Microsoft datacenter

Google TPU and AWS Graviton are custom AI chips designed to accelerate machine learning workloads in the cloud. Google TPU is a tensor processing unit that can perform large-scale matrix operations for deep learning models, such as those used in natural language processing, computer vision, and recommender systems. AWS Graviton is an ARM-based processor that can run a wide range of general purpose, compute-optimized, memory-optimized, storage-optimized, and accelerated computing workloads, such as application servers, video encoding, high-performance computing, CPU-based machine learning inference, and open-source databases. Both chips offer significant performance and cost benefits over traditional x86-based processors from Intel and AMD.
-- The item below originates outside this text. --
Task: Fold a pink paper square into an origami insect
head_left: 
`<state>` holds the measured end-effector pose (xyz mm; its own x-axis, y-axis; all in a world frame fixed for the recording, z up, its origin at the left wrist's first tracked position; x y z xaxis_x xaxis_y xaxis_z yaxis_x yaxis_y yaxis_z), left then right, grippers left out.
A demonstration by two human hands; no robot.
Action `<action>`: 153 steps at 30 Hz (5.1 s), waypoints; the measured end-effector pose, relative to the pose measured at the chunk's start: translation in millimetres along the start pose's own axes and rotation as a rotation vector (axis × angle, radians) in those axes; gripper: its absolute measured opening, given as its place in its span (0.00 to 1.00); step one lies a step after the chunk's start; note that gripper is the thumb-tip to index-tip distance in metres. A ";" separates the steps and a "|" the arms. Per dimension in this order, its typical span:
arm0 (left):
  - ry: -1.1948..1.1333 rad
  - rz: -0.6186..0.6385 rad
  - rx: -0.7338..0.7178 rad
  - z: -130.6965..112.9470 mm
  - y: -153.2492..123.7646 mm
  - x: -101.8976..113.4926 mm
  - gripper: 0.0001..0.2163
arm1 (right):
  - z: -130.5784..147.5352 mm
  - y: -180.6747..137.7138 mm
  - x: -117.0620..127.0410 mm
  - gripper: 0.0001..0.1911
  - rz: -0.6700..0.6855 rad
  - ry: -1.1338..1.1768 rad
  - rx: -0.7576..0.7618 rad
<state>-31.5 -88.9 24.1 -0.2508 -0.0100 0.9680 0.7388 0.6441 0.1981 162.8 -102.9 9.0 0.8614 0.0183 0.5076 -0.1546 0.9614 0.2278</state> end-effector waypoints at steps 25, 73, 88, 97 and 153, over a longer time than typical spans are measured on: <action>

In order to better compete with AWS and Google, Microsoft is working on its own custom AI chip. The Information today first reported about this project. This new AI chip code-named Athena has been under development from 2019 and can be used for training large-language models and supporting inference.¬†According to the report, the new AI chips are already available to a small group of Microsoft and OpenAI employees for testing. Microsoft is expecting that its own AI chip will outperform NVIDIA’s chips both in terms of cost and performance.

Due to the sudden raise in the popularity of AI services, Microsoft has accelerated the development of its custom AI chip and it is expected to be available for deployment by next year.

It will be interesting to see the dynamics of partnership between Microsoft and NVIDIA going forward since both these companies are working closely together on AI chips which are already powering Microsoft’s services worldwide.